Hi Ken, in contrast to some of your iconic roles like in "Last Samurai" and "Letters from Iwo Jima," here you show a different and dark side of Japan. With this in mind, what preparations did you have to make for the role of Katagiri Hiroto?

Ken: 1990 in Japan is a really big change of the society. About the technology, it's analog to digital. But it's not just a change in technology. It's the feeling of the society. Most of the society felt a big change just before the turn of the century.

It's about this really usual piece about cops and gangs and the underground, but the most important theme is about this newspaper writer, progressive to the underground, and he is American. It's a very unique point of that theme.

Photo courtesy of HBO GO
Photo courtesy of HBO GO

So JT, You and Jake are lifelong friends, he had immersed in that world for 12 years and that's a lot of material—did you guys agree on some ground rules? Were there topics that were off-limits?

JT: No there were no topics. To his credit. He really gave me carte blanche and said, "I trust you, I've written the book, now you write the series, I wrote the book the way I wanted, now you make the series you want." And that trust, which I was very grateful for, became a charge for me to make sure that I didn't mess it up. But also that I would be able to take parts of the book and invent parts and combine parts to make it more dense and dramatic in a narrative, almost novel-like television series as opposed to a memoir which spans 25 years.

But he was incredibly helpful while standing back and saying "Do whatever you want," but then was there whenever I had questions.

"What was it like on your third day on the job? When you sat down with this Yakuza and he had tea, what kind of tea was it? What was the brand of the tea, where did you put the glass?" So he was incredibly supportive and a great resource.

The yakuza and this world is still a little bit taboo or a sensitive topic for a lot of Japanese people. Were there things you were careful about in portraying your character?

Ken: Yeah unfortunately the book has not been published in Japan because it's so dangerous. It's a true history.

Ken (in Japanese): They were mindful to the yakuza because the original book used real names, but they succeeded in changing the names and fictionalizing it, but still making it relevant and real to 1990s Tokyo.

JT: My rule always when writing and creating a work of art is you go wherever your story needs to go but you do it with respect. That everybody on the screen in this series is a three-dimensional character with heart, with ideas, with complexity. Things are good, things are bad. Be they the heroic detective father figure that’s so beautifully played by Ken Watanabe who guides and teaches Jake, or be it Ishida. One of the two Yakuza bosses that struggle against each other, who through all these violence and troubles is a complicated, morally interesting person.

So I find, if you put people in their humanity onscreen, then you really can show pretty much anything because you're not insulting it, you're not making fun of it but you're celebrating it.

What are the things that amazed you the most, unforgettable moments for you?

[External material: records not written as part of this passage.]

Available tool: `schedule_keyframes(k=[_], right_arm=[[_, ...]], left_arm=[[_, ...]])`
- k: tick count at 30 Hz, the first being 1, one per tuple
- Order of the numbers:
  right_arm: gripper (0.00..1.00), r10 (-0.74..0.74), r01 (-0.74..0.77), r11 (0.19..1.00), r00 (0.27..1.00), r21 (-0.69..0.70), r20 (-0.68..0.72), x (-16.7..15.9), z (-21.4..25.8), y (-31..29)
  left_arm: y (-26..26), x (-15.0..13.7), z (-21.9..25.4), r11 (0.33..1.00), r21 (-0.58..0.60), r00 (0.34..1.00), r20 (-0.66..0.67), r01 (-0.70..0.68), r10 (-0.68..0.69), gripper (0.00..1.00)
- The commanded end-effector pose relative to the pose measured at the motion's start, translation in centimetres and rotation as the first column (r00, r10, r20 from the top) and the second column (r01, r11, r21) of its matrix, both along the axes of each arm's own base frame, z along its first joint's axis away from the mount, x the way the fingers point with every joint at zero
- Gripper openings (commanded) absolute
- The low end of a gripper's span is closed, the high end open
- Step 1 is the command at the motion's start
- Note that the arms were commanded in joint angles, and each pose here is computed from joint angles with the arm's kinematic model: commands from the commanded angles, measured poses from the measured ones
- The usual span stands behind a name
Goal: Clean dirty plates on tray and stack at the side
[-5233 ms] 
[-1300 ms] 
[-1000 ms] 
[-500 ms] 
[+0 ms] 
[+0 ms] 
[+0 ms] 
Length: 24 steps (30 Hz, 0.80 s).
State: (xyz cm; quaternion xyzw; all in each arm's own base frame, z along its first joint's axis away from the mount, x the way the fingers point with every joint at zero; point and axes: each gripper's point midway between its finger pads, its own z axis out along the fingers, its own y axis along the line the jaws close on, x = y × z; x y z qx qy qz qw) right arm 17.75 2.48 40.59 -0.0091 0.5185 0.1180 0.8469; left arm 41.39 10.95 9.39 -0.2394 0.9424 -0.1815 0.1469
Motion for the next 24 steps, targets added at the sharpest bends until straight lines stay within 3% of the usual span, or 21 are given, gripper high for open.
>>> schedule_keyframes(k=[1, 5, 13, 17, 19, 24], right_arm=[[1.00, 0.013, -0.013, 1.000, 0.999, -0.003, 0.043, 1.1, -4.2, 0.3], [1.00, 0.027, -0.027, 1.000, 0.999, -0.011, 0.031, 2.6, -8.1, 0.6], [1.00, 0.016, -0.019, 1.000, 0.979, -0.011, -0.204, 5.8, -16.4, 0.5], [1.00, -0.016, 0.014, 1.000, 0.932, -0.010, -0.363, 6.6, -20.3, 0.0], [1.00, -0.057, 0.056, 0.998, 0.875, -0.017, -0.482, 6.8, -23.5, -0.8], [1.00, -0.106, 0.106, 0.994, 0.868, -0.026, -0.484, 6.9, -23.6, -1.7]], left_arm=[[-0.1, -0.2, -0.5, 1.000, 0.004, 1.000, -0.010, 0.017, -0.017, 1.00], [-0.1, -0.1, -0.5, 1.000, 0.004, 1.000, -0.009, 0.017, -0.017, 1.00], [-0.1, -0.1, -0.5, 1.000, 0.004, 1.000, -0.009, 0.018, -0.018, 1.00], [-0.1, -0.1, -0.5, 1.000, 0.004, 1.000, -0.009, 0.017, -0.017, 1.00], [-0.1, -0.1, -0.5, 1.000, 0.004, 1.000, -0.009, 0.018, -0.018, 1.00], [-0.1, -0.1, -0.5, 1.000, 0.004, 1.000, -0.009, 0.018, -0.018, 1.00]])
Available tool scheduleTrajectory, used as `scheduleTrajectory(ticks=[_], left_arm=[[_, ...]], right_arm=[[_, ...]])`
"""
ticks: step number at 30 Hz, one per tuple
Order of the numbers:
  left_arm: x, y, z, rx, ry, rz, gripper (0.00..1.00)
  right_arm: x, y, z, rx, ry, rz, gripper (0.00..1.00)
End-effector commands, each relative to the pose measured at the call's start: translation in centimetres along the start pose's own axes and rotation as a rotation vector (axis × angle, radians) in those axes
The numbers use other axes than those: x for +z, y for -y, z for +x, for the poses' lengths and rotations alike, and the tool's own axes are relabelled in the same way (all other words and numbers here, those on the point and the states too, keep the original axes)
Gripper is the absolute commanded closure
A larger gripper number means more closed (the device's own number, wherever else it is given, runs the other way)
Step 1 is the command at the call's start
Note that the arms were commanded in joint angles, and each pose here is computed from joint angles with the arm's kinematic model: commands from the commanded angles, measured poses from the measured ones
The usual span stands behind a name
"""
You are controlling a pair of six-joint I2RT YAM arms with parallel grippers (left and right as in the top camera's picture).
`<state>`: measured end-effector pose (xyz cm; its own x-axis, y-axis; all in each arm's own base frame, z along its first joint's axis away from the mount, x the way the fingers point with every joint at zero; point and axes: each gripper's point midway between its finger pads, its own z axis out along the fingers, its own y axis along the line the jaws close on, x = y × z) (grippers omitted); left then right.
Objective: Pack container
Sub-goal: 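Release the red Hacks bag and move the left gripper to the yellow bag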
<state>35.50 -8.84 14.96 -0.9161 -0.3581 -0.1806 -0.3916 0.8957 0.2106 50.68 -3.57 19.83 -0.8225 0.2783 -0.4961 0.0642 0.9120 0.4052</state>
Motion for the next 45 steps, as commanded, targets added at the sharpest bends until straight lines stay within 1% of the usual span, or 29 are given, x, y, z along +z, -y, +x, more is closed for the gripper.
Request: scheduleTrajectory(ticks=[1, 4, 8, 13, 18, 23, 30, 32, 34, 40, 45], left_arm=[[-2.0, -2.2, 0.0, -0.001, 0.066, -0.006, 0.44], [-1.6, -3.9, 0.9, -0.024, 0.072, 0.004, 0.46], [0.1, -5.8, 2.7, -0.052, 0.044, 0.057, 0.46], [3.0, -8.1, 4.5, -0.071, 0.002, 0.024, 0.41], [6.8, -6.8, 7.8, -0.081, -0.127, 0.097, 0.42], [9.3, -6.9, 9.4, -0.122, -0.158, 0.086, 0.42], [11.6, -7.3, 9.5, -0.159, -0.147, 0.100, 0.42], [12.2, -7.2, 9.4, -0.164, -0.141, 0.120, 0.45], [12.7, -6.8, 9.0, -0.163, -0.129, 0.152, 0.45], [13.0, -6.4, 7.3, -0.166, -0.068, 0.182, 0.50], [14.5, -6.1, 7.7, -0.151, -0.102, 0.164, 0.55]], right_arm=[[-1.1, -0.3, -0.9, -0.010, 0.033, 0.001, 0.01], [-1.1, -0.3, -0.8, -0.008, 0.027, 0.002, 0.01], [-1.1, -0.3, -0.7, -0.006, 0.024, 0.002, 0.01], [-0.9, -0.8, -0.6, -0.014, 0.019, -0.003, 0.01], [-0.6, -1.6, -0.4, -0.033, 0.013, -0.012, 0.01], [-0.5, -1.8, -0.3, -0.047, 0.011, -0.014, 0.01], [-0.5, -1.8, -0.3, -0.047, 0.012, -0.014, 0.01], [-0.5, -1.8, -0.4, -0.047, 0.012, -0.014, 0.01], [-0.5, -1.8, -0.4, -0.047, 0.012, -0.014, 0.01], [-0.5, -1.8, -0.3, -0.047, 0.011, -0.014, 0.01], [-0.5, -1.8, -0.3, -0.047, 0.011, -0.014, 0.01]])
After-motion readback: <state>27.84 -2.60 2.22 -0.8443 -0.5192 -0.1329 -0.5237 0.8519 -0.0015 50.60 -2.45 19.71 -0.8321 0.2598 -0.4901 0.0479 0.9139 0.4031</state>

Ansel: Being able to do scenes in another language with Ken Watanabe and then have him give me the advice as an actor who’s also bilingual.

He said, "When I did 'Memoirs of a Geisha,' sometimes right before I would do this scene where I'd speak in English, I'd say my lines in Japanese just so that way, I can remember, just feel the emotion of it. You know, just to be able to get that kind of advice from such a master and legend.

Ken: Between Jake and I is a very sensitive distance. We need to keep the distance.

Time by time, episode by episode, we get closer, form a friendship. In the first episode, we really kept the distance. Off-camera also.

Ansel: Being able to have that kind of support to help me become this character and helping me be comfortable in immersing myself in this world was like a dream come true and I loved doing this job.

Ken: For the last episode, when I read the script, it's just, "Wow! What is that?! What will we be doing? I couldn't wait for the next episodes, totally."